EXERCISE - Nothing in the data may change. Copy all of it exactly.

DATASET EXCERPT -
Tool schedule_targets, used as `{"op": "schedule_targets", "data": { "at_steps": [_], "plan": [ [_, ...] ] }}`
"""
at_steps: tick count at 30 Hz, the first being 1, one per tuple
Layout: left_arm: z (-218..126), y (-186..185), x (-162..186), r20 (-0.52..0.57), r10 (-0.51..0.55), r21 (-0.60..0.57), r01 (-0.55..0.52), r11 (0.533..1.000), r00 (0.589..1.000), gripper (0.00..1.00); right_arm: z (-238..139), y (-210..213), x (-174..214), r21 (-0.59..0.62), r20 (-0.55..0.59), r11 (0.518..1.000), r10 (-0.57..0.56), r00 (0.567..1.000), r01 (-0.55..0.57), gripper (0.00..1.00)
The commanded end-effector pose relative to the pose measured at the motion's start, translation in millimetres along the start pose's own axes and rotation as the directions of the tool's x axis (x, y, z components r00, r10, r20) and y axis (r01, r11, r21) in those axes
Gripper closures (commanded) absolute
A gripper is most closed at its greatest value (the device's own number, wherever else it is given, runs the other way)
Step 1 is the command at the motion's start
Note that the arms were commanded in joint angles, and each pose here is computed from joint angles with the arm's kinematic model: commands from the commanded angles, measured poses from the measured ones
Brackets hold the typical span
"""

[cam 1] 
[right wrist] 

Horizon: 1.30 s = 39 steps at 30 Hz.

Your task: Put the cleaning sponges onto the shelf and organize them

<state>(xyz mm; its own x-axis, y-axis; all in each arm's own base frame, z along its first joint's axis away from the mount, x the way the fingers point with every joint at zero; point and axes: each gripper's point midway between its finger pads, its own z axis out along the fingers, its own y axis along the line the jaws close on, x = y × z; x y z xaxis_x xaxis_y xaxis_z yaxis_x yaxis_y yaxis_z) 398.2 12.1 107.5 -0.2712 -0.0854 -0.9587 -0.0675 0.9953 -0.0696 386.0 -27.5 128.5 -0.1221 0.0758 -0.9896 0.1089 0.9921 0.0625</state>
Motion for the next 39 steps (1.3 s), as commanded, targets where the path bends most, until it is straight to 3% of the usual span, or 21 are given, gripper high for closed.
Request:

SOLVED PROBLEM -
Tool schedule_targets, used as `{"op": "schedule_targets", "data": { "at_steps": [_], "plan": [ [_, ...] ] }}`
"""
at_steps: tick count at 30 Hz, the first being 1, one per tuple
Layout: left_arm: z (-218..126), y (-186..185), x (-162..186), r20 (-0.52..0.57), r10 (-0.51..0.55), r21 (-0.60..0.57), r01 (-0.55..0.52), r11 (0.533..1.000), r00 (0.589..1.000), gripper (0.00..1.00); right_arm: z (-238..139), y (-210..213), x (-174..214), r21 (-0.59..0.62), r20 (-0.55..0.59), r11 (0.518..1.000), r10 (-0.57..0.56), r00 (0.567..1.000), r01 (-0.55..0.57), gripper (0.00..1.00)
The commanded end-effector pose relative to the pose measured at the motion's start, translation in millimetres along the start pose's own axes and rotation as the directions of the tool's x axis (x, y, z components r00, r10, r20) and y axis (r01, r11, r21) in those axes
Gripper closures (commanded) absolute
A gripper is most closed at its greatest value (the device's own number, wherever else it is given, runs the other way)
Step 1 is the command at the motion's start
Note that the arms were commanded in joint angles, and each pose here is computed from joint angles with the arm's kinematic model: commands from the commanded angles, measured poses from the measured ones
Brackets hold the typical span
"""

[cam 1] 
[right wrist] 

Horizon: 1.30 s = 39 steps at 30 Hz.

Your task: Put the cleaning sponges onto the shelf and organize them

<state>(xyz mm; its own x-axis, y-axis; all in each arm's own base frame, z along its first joint's axis away from the mount, x the way the fingers point with every joint at zero; point and axes: each gripper's point midway between its finger pads, its own z axis out along the fingers, its own y axis along the line the jaws close on, x = y × z; x y z xaxis_x xaxis_y xaxis_z yaxis_x yaxis_y yaxis_z) 398.2 12.1 107.5 -0.2712 -0.0854 -0.9587 -0.0675 0.9953 -0.0696 386.0 -27.5 128.5 -0.1221 0.0758 -0.9896 0.1089 0.9921 0.0625</state>
Motion for the next 39 steps (1.3 s), as commanded, targets where the path bends most, until it is straight to 3% of the usual span, or 21 are given, gripper high for closed.
Request:

That concludes the answer to the exercise.